Up to and including the final line, retype each line of the records below, starting with the one that contains "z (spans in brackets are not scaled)".

Start of DATASET EXCERPTS

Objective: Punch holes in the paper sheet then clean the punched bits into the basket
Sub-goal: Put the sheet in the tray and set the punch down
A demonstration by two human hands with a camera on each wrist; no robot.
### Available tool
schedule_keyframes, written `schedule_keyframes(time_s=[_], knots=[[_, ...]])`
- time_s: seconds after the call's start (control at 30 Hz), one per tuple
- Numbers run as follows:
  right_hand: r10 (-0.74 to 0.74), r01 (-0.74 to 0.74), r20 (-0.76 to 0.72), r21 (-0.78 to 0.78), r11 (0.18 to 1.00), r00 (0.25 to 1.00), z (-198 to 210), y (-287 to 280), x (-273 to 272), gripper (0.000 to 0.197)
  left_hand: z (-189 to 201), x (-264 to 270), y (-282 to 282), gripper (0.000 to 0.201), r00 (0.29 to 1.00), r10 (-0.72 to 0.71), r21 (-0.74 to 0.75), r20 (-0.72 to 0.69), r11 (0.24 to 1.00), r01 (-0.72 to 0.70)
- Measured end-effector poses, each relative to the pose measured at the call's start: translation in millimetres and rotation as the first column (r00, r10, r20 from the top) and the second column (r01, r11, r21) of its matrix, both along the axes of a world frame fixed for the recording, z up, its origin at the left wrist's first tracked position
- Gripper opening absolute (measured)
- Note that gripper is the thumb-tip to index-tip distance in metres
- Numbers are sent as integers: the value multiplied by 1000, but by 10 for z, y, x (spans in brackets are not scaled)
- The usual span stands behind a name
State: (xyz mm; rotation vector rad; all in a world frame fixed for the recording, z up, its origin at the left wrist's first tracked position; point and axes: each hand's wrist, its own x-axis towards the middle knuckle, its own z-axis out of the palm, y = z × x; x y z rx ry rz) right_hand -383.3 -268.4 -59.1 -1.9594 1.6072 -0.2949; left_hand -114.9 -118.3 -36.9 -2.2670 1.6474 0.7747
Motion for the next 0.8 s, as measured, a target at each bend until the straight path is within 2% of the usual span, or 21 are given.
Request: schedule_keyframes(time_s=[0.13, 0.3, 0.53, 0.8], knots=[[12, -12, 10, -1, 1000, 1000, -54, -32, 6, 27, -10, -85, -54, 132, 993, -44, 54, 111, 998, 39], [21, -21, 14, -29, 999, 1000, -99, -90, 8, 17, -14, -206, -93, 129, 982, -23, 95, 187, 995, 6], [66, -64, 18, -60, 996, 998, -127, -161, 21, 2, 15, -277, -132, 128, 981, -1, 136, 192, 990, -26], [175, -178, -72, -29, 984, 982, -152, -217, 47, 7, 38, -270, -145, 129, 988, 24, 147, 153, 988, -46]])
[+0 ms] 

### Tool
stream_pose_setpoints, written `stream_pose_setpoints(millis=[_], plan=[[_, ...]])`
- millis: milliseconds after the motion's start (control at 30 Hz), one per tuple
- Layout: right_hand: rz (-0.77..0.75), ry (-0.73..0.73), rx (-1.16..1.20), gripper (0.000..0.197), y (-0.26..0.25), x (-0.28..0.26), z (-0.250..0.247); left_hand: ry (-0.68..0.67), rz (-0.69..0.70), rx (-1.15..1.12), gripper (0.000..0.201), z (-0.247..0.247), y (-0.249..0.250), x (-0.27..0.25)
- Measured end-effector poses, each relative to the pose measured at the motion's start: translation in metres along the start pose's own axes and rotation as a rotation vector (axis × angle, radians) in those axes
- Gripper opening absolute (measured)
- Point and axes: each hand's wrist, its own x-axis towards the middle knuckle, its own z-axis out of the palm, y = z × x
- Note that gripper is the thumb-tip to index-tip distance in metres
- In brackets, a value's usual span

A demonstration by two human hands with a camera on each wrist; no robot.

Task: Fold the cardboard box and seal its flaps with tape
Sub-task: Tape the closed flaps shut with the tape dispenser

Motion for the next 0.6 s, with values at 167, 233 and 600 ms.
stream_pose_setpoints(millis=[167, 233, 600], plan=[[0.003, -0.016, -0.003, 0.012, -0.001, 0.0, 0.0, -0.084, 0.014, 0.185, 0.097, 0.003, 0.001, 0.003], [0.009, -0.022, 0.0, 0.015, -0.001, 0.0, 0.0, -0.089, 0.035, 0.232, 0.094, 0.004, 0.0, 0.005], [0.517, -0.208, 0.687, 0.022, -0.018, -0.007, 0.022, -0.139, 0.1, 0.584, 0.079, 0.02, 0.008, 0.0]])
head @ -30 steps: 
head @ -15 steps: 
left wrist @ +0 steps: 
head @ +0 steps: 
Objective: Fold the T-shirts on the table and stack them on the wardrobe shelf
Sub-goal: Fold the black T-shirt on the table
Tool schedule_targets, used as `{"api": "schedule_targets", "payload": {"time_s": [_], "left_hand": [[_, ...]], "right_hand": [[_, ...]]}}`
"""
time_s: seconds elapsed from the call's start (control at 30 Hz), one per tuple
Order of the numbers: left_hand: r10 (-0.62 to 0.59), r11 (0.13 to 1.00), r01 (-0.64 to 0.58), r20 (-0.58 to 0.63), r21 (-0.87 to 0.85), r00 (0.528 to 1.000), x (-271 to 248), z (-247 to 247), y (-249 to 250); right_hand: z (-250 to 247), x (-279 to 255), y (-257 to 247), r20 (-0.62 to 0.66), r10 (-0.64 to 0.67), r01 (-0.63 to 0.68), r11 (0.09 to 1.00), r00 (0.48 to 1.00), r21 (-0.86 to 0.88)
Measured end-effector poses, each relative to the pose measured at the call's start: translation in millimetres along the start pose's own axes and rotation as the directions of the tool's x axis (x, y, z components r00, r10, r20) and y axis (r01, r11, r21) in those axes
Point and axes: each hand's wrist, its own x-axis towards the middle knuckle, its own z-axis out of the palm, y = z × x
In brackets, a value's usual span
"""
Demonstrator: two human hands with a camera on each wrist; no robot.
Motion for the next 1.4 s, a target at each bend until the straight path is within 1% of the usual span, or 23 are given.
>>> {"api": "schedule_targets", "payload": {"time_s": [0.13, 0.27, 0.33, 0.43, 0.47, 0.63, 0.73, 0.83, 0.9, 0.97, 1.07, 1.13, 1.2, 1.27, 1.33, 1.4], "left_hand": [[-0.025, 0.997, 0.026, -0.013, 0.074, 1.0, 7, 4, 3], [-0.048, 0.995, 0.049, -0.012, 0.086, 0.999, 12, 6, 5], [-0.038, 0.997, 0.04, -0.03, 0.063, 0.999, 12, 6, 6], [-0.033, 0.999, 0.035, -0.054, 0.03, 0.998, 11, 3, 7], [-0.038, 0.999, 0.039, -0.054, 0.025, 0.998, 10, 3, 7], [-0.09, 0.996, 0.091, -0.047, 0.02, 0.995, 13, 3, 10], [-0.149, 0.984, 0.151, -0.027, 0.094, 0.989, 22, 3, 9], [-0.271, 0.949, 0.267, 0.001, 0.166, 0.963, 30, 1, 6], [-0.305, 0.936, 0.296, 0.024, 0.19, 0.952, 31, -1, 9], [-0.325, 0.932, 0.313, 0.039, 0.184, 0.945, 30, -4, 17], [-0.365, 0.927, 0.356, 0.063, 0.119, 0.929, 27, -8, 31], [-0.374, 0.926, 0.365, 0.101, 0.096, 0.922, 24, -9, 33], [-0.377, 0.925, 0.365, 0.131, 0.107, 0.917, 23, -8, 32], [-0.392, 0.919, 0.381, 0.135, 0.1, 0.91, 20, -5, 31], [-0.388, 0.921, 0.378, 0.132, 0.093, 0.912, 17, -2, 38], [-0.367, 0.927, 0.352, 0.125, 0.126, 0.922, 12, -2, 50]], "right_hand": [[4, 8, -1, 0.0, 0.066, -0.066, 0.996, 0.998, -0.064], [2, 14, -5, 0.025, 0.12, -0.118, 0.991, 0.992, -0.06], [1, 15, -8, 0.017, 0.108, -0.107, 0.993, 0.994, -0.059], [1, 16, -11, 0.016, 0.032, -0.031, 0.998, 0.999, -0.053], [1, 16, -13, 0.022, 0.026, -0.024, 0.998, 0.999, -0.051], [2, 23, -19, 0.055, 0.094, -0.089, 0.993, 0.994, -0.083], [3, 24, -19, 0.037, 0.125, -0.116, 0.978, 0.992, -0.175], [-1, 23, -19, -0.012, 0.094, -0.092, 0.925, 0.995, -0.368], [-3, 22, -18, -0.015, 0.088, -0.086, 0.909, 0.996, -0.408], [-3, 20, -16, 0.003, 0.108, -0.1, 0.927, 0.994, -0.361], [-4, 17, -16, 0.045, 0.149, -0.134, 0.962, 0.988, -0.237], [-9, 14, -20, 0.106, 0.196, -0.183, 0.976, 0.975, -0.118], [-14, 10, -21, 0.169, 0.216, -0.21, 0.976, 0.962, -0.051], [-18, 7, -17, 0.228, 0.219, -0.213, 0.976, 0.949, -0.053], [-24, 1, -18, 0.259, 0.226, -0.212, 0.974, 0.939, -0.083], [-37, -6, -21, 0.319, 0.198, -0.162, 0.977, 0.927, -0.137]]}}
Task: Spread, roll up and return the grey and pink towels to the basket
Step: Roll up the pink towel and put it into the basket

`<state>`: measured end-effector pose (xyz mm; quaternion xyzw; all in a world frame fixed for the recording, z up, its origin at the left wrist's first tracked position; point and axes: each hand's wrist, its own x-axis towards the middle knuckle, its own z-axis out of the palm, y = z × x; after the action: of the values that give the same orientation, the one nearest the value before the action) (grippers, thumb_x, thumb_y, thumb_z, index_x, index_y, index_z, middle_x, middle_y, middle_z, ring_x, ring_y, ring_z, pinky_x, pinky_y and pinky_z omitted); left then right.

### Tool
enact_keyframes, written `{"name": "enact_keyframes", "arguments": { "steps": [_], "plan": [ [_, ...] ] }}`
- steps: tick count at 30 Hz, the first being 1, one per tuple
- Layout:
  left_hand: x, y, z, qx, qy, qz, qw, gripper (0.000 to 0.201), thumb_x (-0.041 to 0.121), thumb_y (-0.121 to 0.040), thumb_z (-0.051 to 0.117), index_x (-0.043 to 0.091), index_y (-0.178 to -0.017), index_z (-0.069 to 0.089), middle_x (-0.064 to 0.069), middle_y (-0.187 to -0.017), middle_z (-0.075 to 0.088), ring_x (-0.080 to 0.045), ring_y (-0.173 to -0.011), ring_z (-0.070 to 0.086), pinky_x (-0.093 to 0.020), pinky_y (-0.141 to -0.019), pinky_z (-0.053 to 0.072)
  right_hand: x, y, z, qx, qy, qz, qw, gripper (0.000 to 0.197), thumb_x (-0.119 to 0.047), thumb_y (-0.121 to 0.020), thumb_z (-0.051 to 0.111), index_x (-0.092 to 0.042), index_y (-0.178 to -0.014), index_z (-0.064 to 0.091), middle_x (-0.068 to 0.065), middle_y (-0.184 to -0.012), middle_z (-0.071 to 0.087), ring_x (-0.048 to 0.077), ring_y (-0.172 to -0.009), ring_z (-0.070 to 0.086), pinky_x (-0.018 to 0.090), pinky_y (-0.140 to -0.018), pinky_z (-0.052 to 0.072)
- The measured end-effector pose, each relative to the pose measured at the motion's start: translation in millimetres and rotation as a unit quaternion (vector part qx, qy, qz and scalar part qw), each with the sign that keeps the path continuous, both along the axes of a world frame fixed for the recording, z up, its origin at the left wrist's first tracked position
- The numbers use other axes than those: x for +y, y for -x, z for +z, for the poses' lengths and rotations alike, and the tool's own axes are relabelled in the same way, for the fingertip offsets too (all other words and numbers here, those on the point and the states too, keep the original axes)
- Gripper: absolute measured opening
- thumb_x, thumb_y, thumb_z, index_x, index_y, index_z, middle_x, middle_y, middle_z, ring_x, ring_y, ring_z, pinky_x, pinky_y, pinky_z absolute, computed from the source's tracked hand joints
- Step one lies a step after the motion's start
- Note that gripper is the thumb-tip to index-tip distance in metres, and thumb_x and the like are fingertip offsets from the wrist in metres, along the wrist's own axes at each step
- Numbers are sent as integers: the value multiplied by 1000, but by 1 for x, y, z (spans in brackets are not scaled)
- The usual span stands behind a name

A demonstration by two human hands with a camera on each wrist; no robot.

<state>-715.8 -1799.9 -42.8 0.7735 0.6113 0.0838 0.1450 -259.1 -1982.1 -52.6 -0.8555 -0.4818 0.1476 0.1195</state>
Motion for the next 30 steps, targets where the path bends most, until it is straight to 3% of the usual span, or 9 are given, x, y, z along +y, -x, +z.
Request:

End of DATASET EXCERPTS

RESULT OF THE TASK —
- Numbers are sent as integers: the value multiplied by 1000, but by 1 for x, y, z (spans in brackets are not scaled)
- The usual span stands behind a name

A demonstration by two human hands with a camera on each wrist; no robot.

<state>-715.8 -1799.9 -42.8 0.7735 0.6113 0.0838 0.1450 -259.1 -1982.1 -52.6 -0.8555 -0.4818 0.1476 0.1195</state>
Motion for the next 30 steps, targets where the path bends most, until it is straight to 3% of the usual span, or 9 are given, x, y, z along +y, -x, +z.
Request:

The answer given is complete as it stands.